A Plenty

“Abundance” wasn’t one of our words, and neither of my parents would have taken the trouble to twist their stubborn Kentucky tongues around “cornucopia.” “Surplus” implied something extra or even waste, and our life had little to do with either of those. But there was always “a plenty.”

I remember big metal dishpans packed to the brim and dripping honey fresh from the long row of hives behind the cornfield. Golden honey from clover blossoms in the field above the hog lot. We reaped the honey and strained and stored it in jars, each with its chunk of comb. What simple, elegant desserts we had: a hot biscuit or a wedge of cornbread, split, spread with butter, and drizzled with honey.

In the heat of a summer evening, my daddy, drunk as a lord, would lift the covers of the bee hives and take out the frames filled with comb. He moved slowly, fogging with his smoker. He swore they never stung him, unless he mashed one accidentally. But they stung him alright; he just made sure he was numb.

However drunk, he was not numb to the guilt. “The little honeybees,” he would call them, in a voice he reserved for babies, “have a right to be mad. They work hard for their honey.” Choked with sympathy for their brief, industrious lives, he would insist, “ I never take it all, you know. I always leave ‘em a plenty.”

Late into the evening, long after the crime was committed, my mother, the unwilling accomplice, stood and worked in the kitchen.
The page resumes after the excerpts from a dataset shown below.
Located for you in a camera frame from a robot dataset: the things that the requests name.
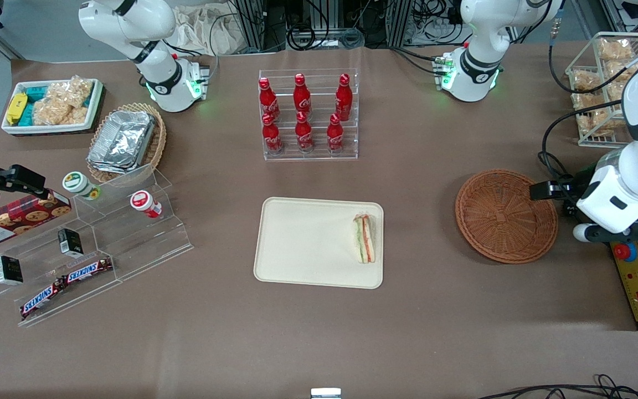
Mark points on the Snickers chocolate bar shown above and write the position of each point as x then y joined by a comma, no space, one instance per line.
89,270
42,299

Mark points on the red lid cup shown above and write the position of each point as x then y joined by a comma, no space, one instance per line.
143,202

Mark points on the brown wicker basket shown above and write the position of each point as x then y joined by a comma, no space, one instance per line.
504,216

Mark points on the bagged fried snack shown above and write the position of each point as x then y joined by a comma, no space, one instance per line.
596,123
587,102
586,80
615,49
618,83

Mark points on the red cola bottle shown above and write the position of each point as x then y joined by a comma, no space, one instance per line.
304,136
272,138
344,100
335,136
268,102
302,97

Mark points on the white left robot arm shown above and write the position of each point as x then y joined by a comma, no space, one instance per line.
482,50

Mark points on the green lid cup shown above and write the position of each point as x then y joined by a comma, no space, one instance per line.
78,184

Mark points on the triangle sandwich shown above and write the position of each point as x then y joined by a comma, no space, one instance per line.
364,238

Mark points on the light wicker basket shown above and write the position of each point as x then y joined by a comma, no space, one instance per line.
158,144

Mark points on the stacked foil containers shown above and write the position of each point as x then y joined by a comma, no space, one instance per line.
122,141

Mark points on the clear acrylic bottle rack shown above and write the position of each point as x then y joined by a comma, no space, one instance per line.
346,149

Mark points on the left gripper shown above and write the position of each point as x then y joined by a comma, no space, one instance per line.
572,187

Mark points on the clear acrylic stepped shelf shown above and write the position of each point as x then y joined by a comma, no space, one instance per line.
130,244

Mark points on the beige cloth bag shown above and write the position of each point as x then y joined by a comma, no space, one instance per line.
197,30

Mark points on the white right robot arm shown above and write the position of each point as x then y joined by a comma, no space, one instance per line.
130,22

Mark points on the yellow snack pack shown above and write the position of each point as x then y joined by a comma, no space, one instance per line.
16,108

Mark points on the beige plastic tray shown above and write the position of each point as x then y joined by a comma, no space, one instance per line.
308,244

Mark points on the small black box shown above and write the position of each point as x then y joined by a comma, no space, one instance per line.
70,242
9,270

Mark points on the white rectangular snack bin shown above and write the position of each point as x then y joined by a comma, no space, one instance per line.
47,129

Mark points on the teal snack pack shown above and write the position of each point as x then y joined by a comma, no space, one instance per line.
27,115
35,93

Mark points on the red Walkers cookie box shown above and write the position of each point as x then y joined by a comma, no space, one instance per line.
14,221

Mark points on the aluminium profile frame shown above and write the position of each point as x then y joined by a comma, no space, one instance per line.
250,25
629,14
402,22

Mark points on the clear bag rice crackers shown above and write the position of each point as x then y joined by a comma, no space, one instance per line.
56,113
72,91
Her thick chestnut hair, curling from the heat and perspiration, pulled from its pins, and fell against her tired face and across her sharp brown eyes. Up to her elbows in sticky honey, she could not even push her hair away. There were jars to be scalded and dried with a clean towel, for even a

drop of water could cause spoilage. By the time all the bounty was strained and stored, every surface in the kitchen was gummed with honey. The jars must be wiped, the pans, utensils, and table washed. Then she would mop the floor.
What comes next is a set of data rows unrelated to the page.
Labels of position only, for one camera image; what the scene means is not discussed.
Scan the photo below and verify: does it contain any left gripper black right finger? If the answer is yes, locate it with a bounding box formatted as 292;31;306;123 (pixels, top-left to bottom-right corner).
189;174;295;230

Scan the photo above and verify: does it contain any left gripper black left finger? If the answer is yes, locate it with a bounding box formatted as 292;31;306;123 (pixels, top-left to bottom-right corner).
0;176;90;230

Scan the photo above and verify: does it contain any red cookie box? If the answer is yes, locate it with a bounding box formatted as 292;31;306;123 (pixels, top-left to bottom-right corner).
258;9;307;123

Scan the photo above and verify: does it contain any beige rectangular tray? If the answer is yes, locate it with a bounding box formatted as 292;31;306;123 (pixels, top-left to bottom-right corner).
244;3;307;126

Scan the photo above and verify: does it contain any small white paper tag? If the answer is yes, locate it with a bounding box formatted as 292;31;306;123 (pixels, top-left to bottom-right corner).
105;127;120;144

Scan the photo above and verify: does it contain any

Daddy didn’t get drunk at hog-killing time, at least not until the butchering was over. But he generally kept a pint of whiskey in one of the drums where he stored the hog feed, and I expect he had at least one long pull on the bottle before he pulled the trigger.
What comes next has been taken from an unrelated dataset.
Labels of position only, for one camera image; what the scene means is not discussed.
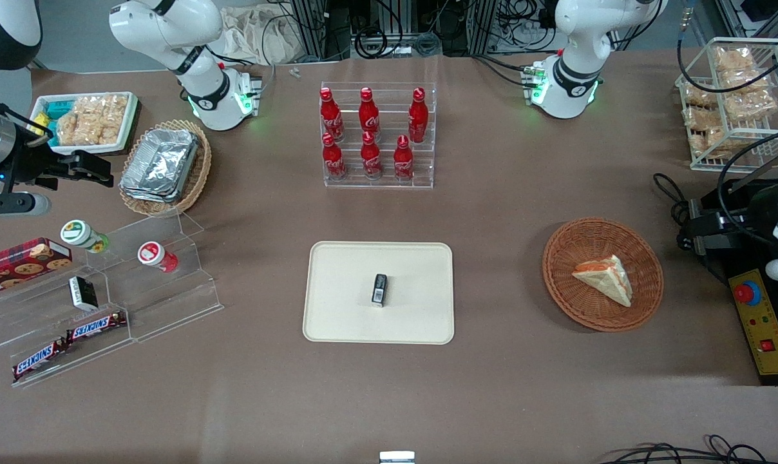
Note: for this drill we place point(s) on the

Being a girl, I saw little of the work that took place outside. On a crisp fall day, too cold for flies, it began early, with a huddle of neighborhood men at the hog lot and the single sharp crack of a pistol shot. By late evening, the freezer was stacked with wrapped and labeled packages; the kitchen, the living room, and the whole downstairs, smelled of raw meat and blood. There were “lites” (lungs) in one pan in the cold room; another held the hog’s head. There was fat to be fried down into cracklings and lard. For breakfast the next several days, we had fried fresh ham and gravy with eggs over-easy and Mama’s biscuits.

We were surrounded by Nature’s largesse. It changed with every season. It beckoned just beyond the bean patch, calling to us—the ancient song of a goddess we knew we had once served completely, when we were hunter gatherers, before we saved seed and tilled soil, kept chickens and tended pigs.

In spring there was “poke salet,” spears of wild “spar grass” tender and buttered, and the piquant tang of young dandelion greens. Wild raspberries ripened in summer’s heat, fat and juicy and purple-black, tempting us into the briar hell to pluck them.

When the ironweed bloomed purple in the fields, I knew it was time for school to start. For Daddy, it was hunting season. He put away his hoe and took up his rifle. The treasure he pulled from the deep pockets of his hunting coat might be a fat rabbit, a plump quail (what he called a “paterdge”) or a cock pheasant. Though that taste escapes me now, the visual feast of pheasant plumage is with me still. Whatever the catch, Mama prepared it.

Daddy never came home with less than four squirrels, so each of his four little girls could have her own squirrel’s head, in a pool of sop. We cracked the soft-cooked skulls with a tap from our spoons and scooped out the delicate ivory pâté, a tidbit to be savored once, perhaps twice a year, like a rare hors d’oeuvre.

My parents believed in hunger, just as they believed in death, injustice and bad luck. They had seen it. They had felt it. So they worked against it with what they had and with what they could find. Each winter, that season called the “Hunger Moon,” found us with a freezer full of pork and chicken, the larder crowded with vegetables canned in Mason jars, the cold room mounded with potatoes, cushaws and apples. And for the sweet tooth of a little girl there were honey, raspberry dumplings or home-made chocolate fudge with black walnuts I had helped to gather and crack.

In any season, if anyone—friend, relative or stranger—happened by at mealtime, an extra place was made. “Set down and eat with us,” Daddy would say. When they demurred politely that Mama had not cooked for company, he would chuckle and insist, “Now, there’s a plenty.”